Physics: For a 225-watt bulb, the intensity I of light in lumens at a distance of x feet is I=225/x^2.
a. What is the intensity of light 5 ft from the bulb?
b. Suppose your distance from the bulb doubles. How does the intensity of the light change? Explain.
a. what is 225/5^2 ?
b. doubles? then it must be .5^2 as much, or 25 percent, or 1/4
That helps, thanks.
a. To find the intensity of light 5 feet from the bulb, we can plug in x = 5 into the equation I = 225/x^2 and calculate it.
Substituting x = 5 into the formula, we get:
I = 225/(5^2)
I = 225/25
I = 9 lumens
Therefore, the intensity of light 5 feet from the bulb is 9 lumens.
b. If the distance from the bulb doubles, we can use the relationship between intensity and distance to determine how the intensity changes.
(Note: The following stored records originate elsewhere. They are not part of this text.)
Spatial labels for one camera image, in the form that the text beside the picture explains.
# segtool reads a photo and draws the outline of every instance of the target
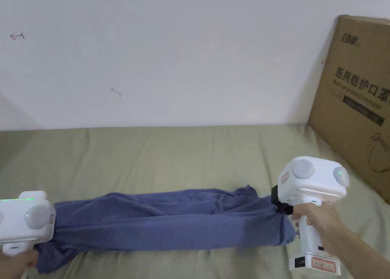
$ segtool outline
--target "human hand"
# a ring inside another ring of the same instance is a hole
[[[320,234],[325,250],[330,254],[336,254],[337,250],[335,247],[337,246],[332,243],[332,237],[336,233],[340,234],[347,229],[341,222],[337,211],[328,204],[317,206],[313,203],[306,203],[294,206],[293,220],[298,220],[304,215],[307,216],[310,224]]]
[[[21,252],[15,257],[0,253],[0,279],[20,279],[27,267],[35,267],[37,260],[36,250]]]

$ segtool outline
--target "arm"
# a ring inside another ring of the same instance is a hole
[[[337,256],[355,279],[390,278],[390,263],[343,225],[334,208],[313,203],[294,206],[293,220],[302,215],[319,232],[326,251]]]

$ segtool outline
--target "bed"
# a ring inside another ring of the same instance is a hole
[[[390,206],[305,125],[104,128],[0,132],[0,198],[44,190],[52,202],[247,184],[270,195],[284,165],[299,155],[331,159],[350,173],[341,219],[390,260]],[[30,278],[305,278],[288,270],[287,247],[80,254]],[[342,266],[342,278],[351,278]]]

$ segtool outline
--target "cardboard box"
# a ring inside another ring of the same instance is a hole
[[[339,17],[309,124],[390,203],[390,20]]]

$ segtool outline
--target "pencil mark on wall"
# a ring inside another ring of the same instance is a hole
[[[21,34],[19,34],[19,35],[11,34],[10,37],[11,37],[12,39],[14,39],[14,40],[16,40],[15,37],[22,37],[22,38],[25,38],[24,35],[23,35],[23,32],[22,32]]]
[[[119,97],[121,97],[121,93],[118,90],[111,87],[111,91],[115,92]]]

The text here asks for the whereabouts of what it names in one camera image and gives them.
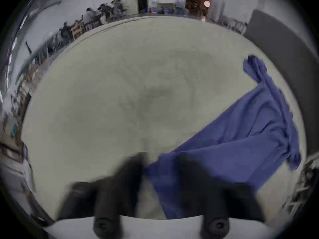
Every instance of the person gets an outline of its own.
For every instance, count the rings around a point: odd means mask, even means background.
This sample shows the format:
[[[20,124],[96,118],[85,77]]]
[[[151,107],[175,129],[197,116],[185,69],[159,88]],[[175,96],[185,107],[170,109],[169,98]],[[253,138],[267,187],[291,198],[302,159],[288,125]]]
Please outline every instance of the person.
[[[72,34],[71,34],[71,28],[70,28],[70,26],[68,26],[67,22],[64,22],[63,28],[61,30],[61,36],[63,38],[68,39],[68,42],[70,42],[73,39]]]
[[[105,13],[105,17],[107,19],[111,15],[112,7],[109,6],[108,3],[106,3],[106,4],[102,3],[101,4],[101,11]]]
[[[118,2],[120,11],[123,12],[124,11],[124,7],[123,7],[122,1],[121,0],[117,0],[117,2]]]
[[[165,10],[164,10],[164,7],[163,7],[163,6],[161,6],[161,8],[160,8],[158,14],[165,14]]]
[[[184,8],[185,8],[184,1],[183,0],[176,0],[175,5],[176,5],[176,14],[177,15],[184,15]]]
[[[91,8],[86,9],[86,13],[83,15],[83,22],[84,24],[88,24],[94,21],[96,14],[92,11]]]

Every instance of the white wall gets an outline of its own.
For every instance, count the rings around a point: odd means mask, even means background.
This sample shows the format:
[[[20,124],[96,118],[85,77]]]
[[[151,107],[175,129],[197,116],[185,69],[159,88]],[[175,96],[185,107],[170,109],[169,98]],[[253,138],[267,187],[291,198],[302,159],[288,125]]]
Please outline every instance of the white wall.
[[[249,22],[253,10],[257,8],[258,0],[225,0],[223,14],[238,21]]]

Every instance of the wall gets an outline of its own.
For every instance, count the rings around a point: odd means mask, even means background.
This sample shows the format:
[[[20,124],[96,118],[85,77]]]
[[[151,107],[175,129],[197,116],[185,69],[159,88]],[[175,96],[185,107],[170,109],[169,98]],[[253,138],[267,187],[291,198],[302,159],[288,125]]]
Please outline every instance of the wall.
[[[258,10],[261,10],[280,20],[308,46],[313,55],[318,58],[316,42],[301,14],[288,0],[259,0]]]
[[[258,0],[225,0],[223,14],[238,21],[249,22],[253,10],[257,8]]]

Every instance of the fabric fold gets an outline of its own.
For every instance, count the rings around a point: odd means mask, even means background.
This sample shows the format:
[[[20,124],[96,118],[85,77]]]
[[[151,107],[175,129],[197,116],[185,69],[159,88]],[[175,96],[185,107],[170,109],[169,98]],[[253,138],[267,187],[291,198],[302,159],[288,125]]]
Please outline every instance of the fabric fold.
[[[298,133],[281,90],[257,57],[248,56],[243,67],[259,85],[184,144],[149,165],[149,180],[168,219],[183,218],[176,173],[176,157],[181,153],[211,176],[248,183],[255,191],[283,161],[288,161],[290,169],[301,162]]]

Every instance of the light fixture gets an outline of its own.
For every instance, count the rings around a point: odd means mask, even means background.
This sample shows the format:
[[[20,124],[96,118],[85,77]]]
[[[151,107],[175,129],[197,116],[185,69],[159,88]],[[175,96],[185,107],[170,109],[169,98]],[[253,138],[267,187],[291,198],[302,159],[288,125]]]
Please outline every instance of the light fixture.
[[[28,17],[28,16],[24,17],[24,19],[22,20],[22,23],[21,23],[20,29],[22,29],[23,24],[24,24],[24,22],[26,21],[26,18],[27,18],[27,17]]]
[[[209,6],[211,5],[211,3],[210,3],[209,1],[205,1],[205,2],[204,2],[204,5],[205,5],[207,8],[209,8]]]
[[[14,38],[14,42],[12,44],[11,50],[14,50],[14,47],[17,45],[17,39],[18,39],[17,37]]]

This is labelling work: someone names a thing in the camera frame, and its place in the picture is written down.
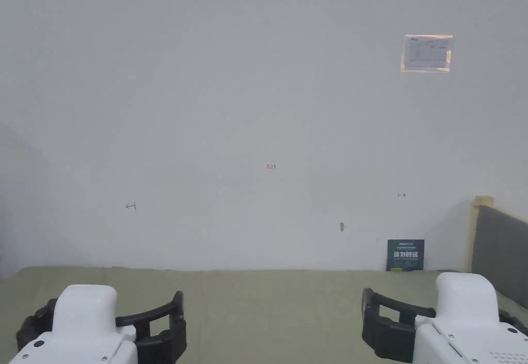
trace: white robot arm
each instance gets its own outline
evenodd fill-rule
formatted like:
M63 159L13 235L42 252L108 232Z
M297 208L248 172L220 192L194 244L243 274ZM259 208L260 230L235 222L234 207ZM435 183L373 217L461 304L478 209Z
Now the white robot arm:
M413 364L528 364L528 329L498 310L486 278L442 273L436 284L437 311L364 290L362 339L378 357ZM398 311L399 321L381 317L380 305Z
M183 354L183 294L149 312L116 318L111 286L70 285L29 316L16 335L10 364L174 364ZM151 336L150 322L169 316L170 328Z

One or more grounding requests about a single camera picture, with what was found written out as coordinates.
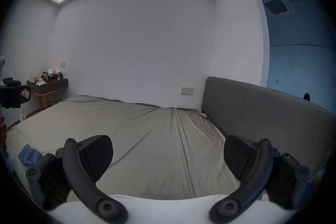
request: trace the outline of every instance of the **wooden floor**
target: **wooden floor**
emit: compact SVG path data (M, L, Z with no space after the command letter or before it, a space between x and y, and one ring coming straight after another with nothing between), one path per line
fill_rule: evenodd
M29 117L31 117L31 116L34 116L35 114L37 114L37 113L40 112L40 111L41 111L41 109L36 109L35 111L29 113L29 114L27 115L27 118L29 118ZM9 126L9 127L7 128L6 133L7 133L11 128L13 128L15 125L17 125L17 124L19 124L19 123L20 123L20 121L15 121L11 126Z

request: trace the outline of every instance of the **ceiling air conditioner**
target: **ceiling air conditioner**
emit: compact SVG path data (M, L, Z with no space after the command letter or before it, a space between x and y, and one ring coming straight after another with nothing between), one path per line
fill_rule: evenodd
M278 16L293 12L293 7L288 0L262 0L262 2L269 16Z

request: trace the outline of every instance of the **bed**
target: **bed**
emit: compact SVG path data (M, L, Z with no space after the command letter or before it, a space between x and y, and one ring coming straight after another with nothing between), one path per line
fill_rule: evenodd
M75 96L11 129L7 146L17 156L29 144L42 155L64 146L67 138L111 138L112 163L97 182L108 195L181 200L230 194L239 182L224 163L225 137L205 114L194 109ZM16 173L29 192L26 167ZM68 201L76 201L70 193Z
M6 145L14 156L29 144L42 154L67 138L111 138L111 165L97 182L107 195L182 200L231 194L239 181L223 158L225 137L270 139L311 174L318 171L336 131L336 116L300 98L248 83L209 77L202 111L74 96L16 125ZM26 167L19 179L29 192ZM68 201L77 201L70 193Z

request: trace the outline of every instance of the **gray upholstered headboard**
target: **gray upholstered headboard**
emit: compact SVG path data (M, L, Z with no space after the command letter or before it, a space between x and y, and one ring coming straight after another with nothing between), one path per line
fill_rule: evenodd
M336 115L300 98L239 81L208 77L202 112L224 134L270 139L314 173L336 131Z

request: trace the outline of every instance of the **gray bed sheet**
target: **gray bed sheet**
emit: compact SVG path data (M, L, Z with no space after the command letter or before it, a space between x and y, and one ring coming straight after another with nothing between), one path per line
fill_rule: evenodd
M16 157L29 144L43 155L93 135L111 138L112 162L97 182L108 195L179 200L230 194L239 182L223 157L225 137L197 110L75 96L19 123L7 134ZM28 190L26 168L16 172ZM71 193L68 201L78 198Z

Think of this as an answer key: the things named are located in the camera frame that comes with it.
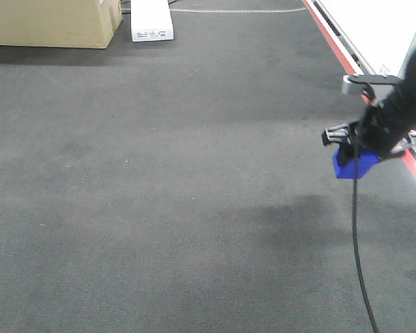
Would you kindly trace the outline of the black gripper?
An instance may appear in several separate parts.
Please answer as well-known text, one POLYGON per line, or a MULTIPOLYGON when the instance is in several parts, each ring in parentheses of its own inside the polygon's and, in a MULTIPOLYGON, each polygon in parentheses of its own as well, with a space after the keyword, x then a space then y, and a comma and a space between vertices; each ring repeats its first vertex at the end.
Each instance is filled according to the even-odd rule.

Let's say the new distance is 2x feet. We can substitute x = 2x into the equation I = 225/x^2 and calculate it.
Substituting x = 2x into the formula, we get:
I = 225/(2x)^2
I = 225/4x^2
I = (225/4)*(1/x^2)
I = (1/4)*(225/x^2)
I = (1/4)*I
Therefore, when the distance from the bulb doubles, the intensity of the light decreases by a factor of 4. In other words, the intensity is reduced to 1/4th of its original value.